Camomila · 10/08/2020 11:14

But basically DH has been asked to be Godfather for some friends who I thought we were both quite close too.

It might not be anything personal, with DS1 DH picked the godfather and I picked the godmother. With DS2 we are a bit stuck because we are running out of friends that have been baptized!

Molly500 · 10/08/2020 11:43

@UnitedRoad. I know what you meanGrin but the friend is definitely not a queen Bee type. She's one of those people with many friends that everyone loves , but actually not particulalrly close to anyone.

@Camomila. I know I'm being ridiculous about the Godmother thing, I think its because I"m not in a good place mentally. But the other person they picked was part of the group of friends that DH has and not close to either of the parents of the child. It's a daft thing to be worried about anyway. It was more of 'I wonder why I didnt get picked ' thing rather than 'how dare they not pick me'. It just highlighted my insecurities.

OP posts:
EscapeTheCastle · 10/08/2020 11:56

It's hard navigating friendships, it really is. I often have no idea how to do it.

Modern life makes it extra complicated I think.

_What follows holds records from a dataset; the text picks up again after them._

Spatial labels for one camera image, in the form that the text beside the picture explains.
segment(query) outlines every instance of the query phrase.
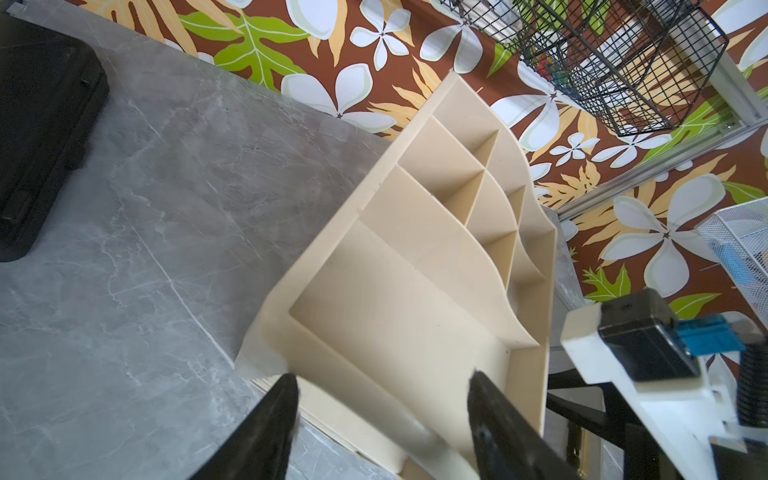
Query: white mesh basket
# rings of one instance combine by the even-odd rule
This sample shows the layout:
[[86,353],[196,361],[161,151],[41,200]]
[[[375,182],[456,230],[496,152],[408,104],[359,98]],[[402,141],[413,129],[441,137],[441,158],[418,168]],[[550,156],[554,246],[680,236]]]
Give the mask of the white mesh basket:
[[718,210],[696,230],[768,326],[768,197]]

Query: marble surface
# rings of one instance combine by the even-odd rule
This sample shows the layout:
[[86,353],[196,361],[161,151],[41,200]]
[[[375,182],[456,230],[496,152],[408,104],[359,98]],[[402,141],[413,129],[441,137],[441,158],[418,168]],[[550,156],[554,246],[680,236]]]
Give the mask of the marble surface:
[[[29,255],[0,263],[0,478],[187,478],[260,393],[264,296],[388,143],[63,0],[14,16],[111,87]],[[303,424],[289,478],[391,478]]]

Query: floral wallpaper
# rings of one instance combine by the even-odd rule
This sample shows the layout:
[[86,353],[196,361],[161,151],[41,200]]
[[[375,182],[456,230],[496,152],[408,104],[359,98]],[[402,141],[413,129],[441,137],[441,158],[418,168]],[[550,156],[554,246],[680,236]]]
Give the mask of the floral wallpaper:
[[[675,131],[616,137],[438,0],[70,1],[390,140],[455,70],[518,137],[539,200],[555,209],[733,116],[707,88]],[[768,2],[701,5],[729,36],[728,54],[748,82],[768,96]],[[654,72],[667,71],[664,62]],[[675,81],[669,75],[652,91]],[[718,208],[765,195],[767,135],[737,138],[564,222],[586,298],[649,286],[684,318],[753,316],[693,228]],[[731,357],[712,362],[736,371]]]

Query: white flower
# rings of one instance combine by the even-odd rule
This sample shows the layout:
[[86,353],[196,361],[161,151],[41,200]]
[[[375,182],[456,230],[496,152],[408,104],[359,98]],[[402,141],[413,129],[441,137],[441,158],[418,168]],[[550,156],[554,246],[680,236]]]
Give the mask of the white flower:
[[555,102],[568,104],[581,110],[574,101],[555,90],[554,86],[523,62],[518,63],[518,76],[527,86],[540,91],[541,95],[513,95],[494,102],[491,109],[507,124],[515,126],[528,114],[544,105],[544,110],[536,117],[523,135],[520,145],[527,151],[536,151],[548,144],[560,129],[560,113]]
[[482,57],[480,39],[456,12],[443,5],[439,0],[430,0],[430,3],[435,10],[458,22],[458,25],[438,28],[427,35],[419,51],[419,57],[426,61],[438,61],[448,51],[456,35],[461,32],[462,39],[458,43],[458,51],[453,59],[453,69],[460,74],[469,73],[477,66]]
[[352,111],[344,113],[354,105],[365,100],[373,88],[373,78],[367,64],[356,63],[344,68],[336,77],[337,108],[331,100],[328,91],[317,78],[307,74],[290,74],[283,77],[280,91],[291,97],[316,108],[333,117],[341,118],[356,127],[378,134],[395,124],[395,119],[389,115],[377,114],[371,111]]
[[715,175],[706,174],[686,182],[672,196],[666,226],[638,199],[616,197],[614,213],[623,225],[640,230],[652,230],[654,233],[617,235],[605,247],[601,258],[610,261],[621,260],[643,253],[661,243],[661,248],[645,267],[645,284],[658,290],[661,296],[674,295],[688,283],[690,278],[688,265],[683,255],[675,248],[675,243],[699,257],[717,262],[717,257],[697,231],[680,232],[677,229],[688,220],[715,207],[723,197],[725,197],[725,188]]
[[[691,168],[693,165],[694,165],[694,161],[692,161],[692,160],[686,160],[686,161],[684,161],[682,164],[680,164],[680,165],[677,165],[677,166],[676,166],[674,169],[675,169],[675,170],[677,170],[677,171],[679,171],[679,172],[682,172],[682,171],[686,171],[686,170],[688,170],[688,169],[689,169],[689,168]],[[667,170],[667,171],[665,171],[665,172],[664,172],[664,173],[662,173],[662,174],[658,174],[658,175],[657,175],[657,176],[654,178],[654,180],[655,180],[656,182],[663,182],[663,181],[665,181],[665,180],[666,180],[667,178],[669,178],[669,177],[670,177],[670,171],[669,171],[669,170]]]
[[[635,127],[627,127],[630,131],[637,132]],[[672,135],[662,134],[653,138],[648,138],[652,134],[630,134],[625,137],[617,137],[623,141],[626,145],[619,145],[618,147],[610,147],[605,150],[601,150],[592,157],[593,162],[604,162],[607,159],[613,157],[615,154],[621,152],[621,155],[611,163],[611,168],[621,168],[624,165],[630,163],[637,158],[637,149],[650,150],[651,148],[660,147],[672,140]]]
[[[163,40],[165,40],[165,44],[168,45],[169,47],[176,48],[178,51],[184,51],[184,49],[181,47],[181,45],[179,45],[175,41],[168,40],[167,38],[163,38]],[[204,61],[206,63],[210,63],[211,65],[214,65],[214,57],[212,55],[208,54],[208,53],[199,51],[197,53],[197,57],[200,60],[202,60],[202,61]]]
[[381,0],[362,0],[360,4],[362,16],[366,18],[376,31],[370,31],[367,28],[355,27],[349,36],[349,41],[358,47],[367,47],[377,39],[376,51],[373,52],[373,66],[376,71],[381,70],[386,65],[387,48],[393,55],[403,56],[408,54],[408,47],[392,35],[387,35],[393,31],[405,30],[411,21],[411,12],[403,8],[398,8],[389,16],[389,21],[384,23],[384,7]]
[[[251,0],[234,1],[233,5],[240,8],[251,3]],[[320,40],[331,38],[339,14],[338,0],[286,0],[286,6],[295,26]]]
[[[536,181],[549,173],[550,169],[552,169],[552,164],[536,164],[531,165],[529,168],[531,169],[531,177],[533,177],[533,181]],[[536,197],[540,197],[541,195],[549,195],[549,190],[543,187],[534,187],[533,193]]]
[[570,148],[558,145],[557,147],[550,150],[549,153],[552,155],[565,154],[560,157],[560,160],[558,160],[556,164],[554,164],[556,167],[560,167],[562,164],[569,161],[571,156],[573,156],[573,158],[576,160],[584,160],[587,156],[583,151],[581,151],[581,149],[594,147],[598,141],[600,141],[599,138],[590,138],[589,140],[584,141],[584,134],[581,132],[576,132],[575,134],[572,134],[568,137],[568,143],[571,144]]
[[[728,35],[766,14],[768,14],[768,2],[765,0],[728,0],[717,9],[717,12],[712,15],[712,19]],[[742,53],[739,70],[747,70],[767,55],[768,28],[765,28]]]
[[563,229],[563,235],[565,235],[565,241],[568,242],[571,238],[576,237],[578,233],[578,225],[573,220],[563,220],[560,222],[560,228]]

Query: wire mesh basket
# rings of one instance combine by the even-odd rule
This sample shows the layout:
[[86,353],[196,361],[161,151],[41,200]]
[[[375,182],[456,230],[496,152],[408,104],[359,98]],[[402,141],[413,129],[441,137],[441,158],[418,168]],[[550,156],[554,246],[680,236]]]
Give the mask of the wire mesh basket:
[[718,210],[696,230],[768,326],[768,197]]
[[728,45],[698,1],[439,1],[619,136],[682,124]]

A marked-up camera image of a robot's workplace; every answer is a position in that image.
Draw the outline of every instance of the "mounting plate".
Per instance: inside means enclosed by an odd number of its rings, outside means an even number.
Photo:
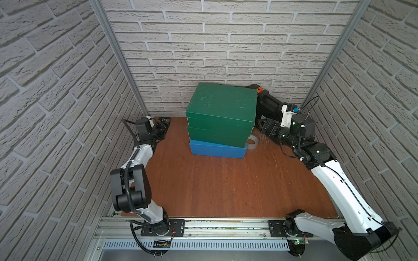
[[[283,223],[284,223],[284,220],[269,220],[268,221],[268,227],[270,228],[270,236],[272,238],[287,237],[288,240],[291,241],[292,237],[289,237],[284,232]],[[313,237],[313,234],[311,234],[311,233],[305,232],[305,234],[307,234],[309,238]]]
[[[176,232],[174,237],[183,236],[185,220],[169,218],[168,221],[170,222],[170,225],[174,228],[174,231]],[[141,236],[158,236],[158,235],[155,231],[151,231],[149,228],[144,227],[143,229],[141,229]],[[171,230],[169,230],[165,236],[171,237]]]

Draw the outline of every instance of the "black cable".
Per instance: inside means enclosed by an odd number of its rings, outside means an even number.
[[[315,97],[313,97],[312,99],[310,99],[305,105],[303,105],[302,107],[301,107],[301,109],[300,110],[303,110],[311,101],[313,101],[315,98],[319,98],[319,96],[315,96]]]
[[[144,250],[146,253],[148,253],[148,254],[150,254],[150,255],[153,255],[153,256],[162,256],[162,255],[164,255],[165,253],[167,253],[167,251],[168,251],[168,250],[149,250],[149,249],[147,249],[146,247],[144,247],[144,246],[143,246],[143,244],[141,244],[141,242],[138,240],[138,237],[136,236],[136,233],[135,233],[135,229],[134,229],[134,227],[133,227],[133,222],[132,222],[132,220],[130,220],[130,221],[129,221],[129,225],[130,225],[130,228],[131,228],[132,236],[133,236],[133,238],[135,239],[136,243],[137,243],[137,244],[138,244],[138,246],[139,246],[142,250]]]
[[[124,175],[124,182],[125,182],[125,192],[126,192],[126,198],[128,199],[128,205],[129,205],[129,209],[132,211],[132,213],[138,214],[140,215],[141,213],[138,213],[136,211],[135,206],[133,205],[132,202],[132,196],[130,194],[130,189],[129,189],[129,167],[132,164],[132,160],[128,161],[125,167],[125,175]]]
[[[280,143],[280,150],[282,151],[283,155],[285,155],[286,157],[289,157],[289,158],[291,158],[291,159],[295,159],[295,158],[297,158],[296,156],[287,155],[287,154],[283,151],[283,148],[282,148],[282,143]]]
[[[282,226],[282,232],[285,234],[286,241],[287,241],[287,242],[289,242],[289,240],[288,240],[288,238],[287,238],[286,228],[285,228],[285,226],[284,226],[284,225],[285,225],[285,224],[283,223],[283,226]]]
[[[144,228],[145,226],[137,226],[137,227],[134,227],[134,229],[133,230],[138,230],[138,229],[141,229],[141,228]]]
[[[135,224],[137,224],[137,225],[140,225],[140,226],[145,226],[145,225],[148,225],[148,223],[147,222],[139,222],[139,221],[136,221],[136,220],[130,220],[130,222],[132,221],[132,223],[135,223]]]
[[[321,166],[321,167],[327,167],[327,168],[329,168],[330,170],[332,170],[332,171],[334,171],[343,181],[345,180],[343,177],[341,177],[341,175],[337,172],[337,171],[335,171],[335,170],[333,170],[332,168],[330,168],[330,167],[328,167],[327,165],[324,165],[324,164],[319,164],[319,163],[316,163],[316,162],[312,162],[312,161],[308,161],[308,163],[312,163],[312,164],[316,164],[316,165],[319,165],[319,166]]]
[[[398,238],[398,235],[399,235],[399,232],[396,233],[395,238],[393,239],[392,243],[390,243],[390,245],[388,245],[385,249],[379,250],[379,251],[371,251],[370,253],[381,253],[381,252],[384,252],[384,251],[388,250],[393,245],[393,243],[396,241],[396,239]]]
[[[309,110],[308,110],[308,113],[306,114],[306,118],[303,120],[303,123],[302,123],[302,125],[305,125],[305,122],[306,122],[306,119],[308,118],[308,116],[309,116],[309,112],[312,110],[312,108],[315,106],[315,104],[319,101],[320,99],[317,99],[314,103],[313,103],[313,105],[312,105],[312,107],[310,107],[309,108]]]
[[[134,142],[134,144],[135,144],[135,147],[139,148],[139,141],[138,141],[138,139],[137,139],[137,137],[136,137],[135,133],[133,133],[132,129],[131,129],[131,128],[128,126],[128,124],[127,124],[127,122],[128,122],[128,123],[131,123],[131,124],[136,124],[136,123],[135,123],[135,122],[128,121],[128,120],[126,120],[126,119],[122,119],[122,122],[123,122],[123,124],[125,125],[125,127],[128,129],[129,133],[131,134],[131,136],[132,136],[132,138],[133,138],[133,142]]]
[[[299,135],[298,135],[298,151],[301,151],[301,140],[302,140],[302,136],[301,136],[301,131],[299,131]]]

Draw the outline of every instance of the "white brick wall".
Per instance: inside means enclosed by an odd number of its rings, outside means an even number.
[[[357,4],[336,0],[102,2],[139,90],[148,92],[149,112],[173,116],[184,116],[189,101],[177,95],[189,97],[193,90],[183,89],[199,81],[260,84],[282,101],[299,104]],[[174,98],[174,104],[164,105]]]
[[[89,1],[0,2],[0,260],[83,258],[140,115]]]
[[[403,229],[373,260],[418,258],[417,6],[373,0],[311,110],[318,140],[368,203]]]

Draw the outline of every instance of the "wooden floor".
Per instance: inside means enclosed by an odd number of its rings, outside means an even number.
[[[192,155],[186,126],[186,118],[172,118],[146,167],[152,198],[170,217],[283,218],[298,208],[337,216],[317,178],[258,129],[258,147],[231,159]]]

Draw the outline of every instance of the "tape roll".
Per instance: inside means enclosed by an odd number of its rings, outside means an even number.
[[[248,143],[248,140],[249,139],[252,140],[252,141],[254,141],[254,143],[253,144]],[[247,149],[248,150],[253,150],[253,149],[257,148],[257,145],[258,145],[258,138],[257,138],[257,136],[250,135],[248,137],[248,139],[247,139]]]

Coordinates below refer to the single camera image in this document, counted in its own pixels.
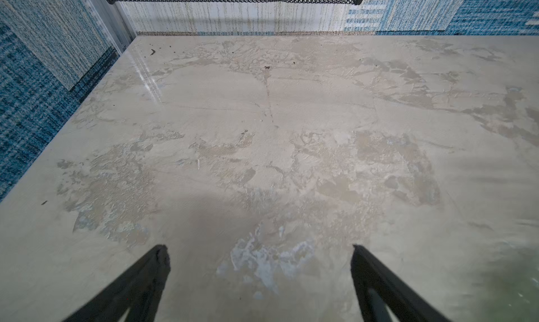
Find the patchy plaster residue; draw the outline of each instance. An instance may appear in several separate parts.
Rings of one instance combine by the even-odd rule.
[[[149,231],[140,221],[156,209],[154,177],[145,155],[154,144],[182,137],[176,131],[143,131],[135,142],[94,152],[82,162],[59,161],[67,173],[57,193],[65,197],[67,211],[79,213],[73,231],[98,230],[110,239],[143,245]]]
[[[288,250],[279,250],[276,247],[264,245],[261,240],[260,226],[249,238],[239,239],[232,251],[230,259],[234,266],[234,271],[252,273],[262,284],[274,293],[279,289],[275,282],[275,272],[282,272],[287,278],[292,279],[298,273],[300,267],[304,265],[314,255],[314,245],[312,241],[302,241]]]
[[[519,101],[526,99],[522,94],[522,88],[507,87],[506,90],[507,93],[503,98],[502,105],[484,104],[480,108],[467,109],[462,112],[471,115],[483,128],[490,132],[507,138],[522,138],[534,146],[539,146],[539,134],[515,124],[520,115],[525,114],[524,109],[520,108],[522,110],[519,110],[517,105]],[[538,122],[539,112],[527,108],[526,114],[535,123]]]

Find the grey concrete surface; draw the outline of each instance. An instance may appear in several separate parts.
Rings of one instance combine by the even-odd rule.
[[[360,243],[448,318],[531,321],[537,45],[137,38],[0,204],[0,319],[61,320],[165,243],[158,321],[360,320]]]

Fearandsurprise · 10/08/2020 12:24

OP, I find navigating social situations hard, too.

I found a book quite useful (although a bit twee in places) - it was called “How to talk to anyone” by Leil Lowndes. Not of all it applies to my life, but it gave me a few good ideas, particularly for the “getting to know you” phase of potential friendships.

FastFood · 10/08/2020 13:42

OP if it makes your feel better, I think no one really knows how to navigate friendships!

I think what you get "wrong" is what a lot of people (including me!) get wrong:
We tend to conflate popularity and worthiness.
We assume that if someone has a lot of people around them, therefore, they're likeable.
And with Instagram and stuff like that, it's even worse!

What you can ask yourself is what would be best for you? What kind of relationship would you like to have? What kind of activities would you like to share with these relationships?

My two cents:
I had a big Clique back home (left 4 years ago) Big big Clique. Ridiculous amount of people.
Well, after seeing then, I was feeling drained and worthless. I was comparing myself with them all the time.
But somehow, I thought that I wasn't getting it right, because I had a lot of people around me. How I was feeling was somehow secondary (so silly when you think about it)

Now I have just a few friends here in London. People I see generally in 1 to 1. Sometimes a tiny group of 4 or 5.
But after I see them, whether it's for a walk, or a coffee, or for after work drinks, I feel good, energised and connected.
Less people means more time with them, more room to show vulnerability (which I think might be the main component for meaningful relationships), we learn from each other, we coach each other etc...

And maybe for you that group of 3 is already too much, or too cliquey?. Maybe you could just see one of them at a time?

Anyway, don't think that your social life defines your worthiness.
People like you who are happy with their own company are the luckiest IMO.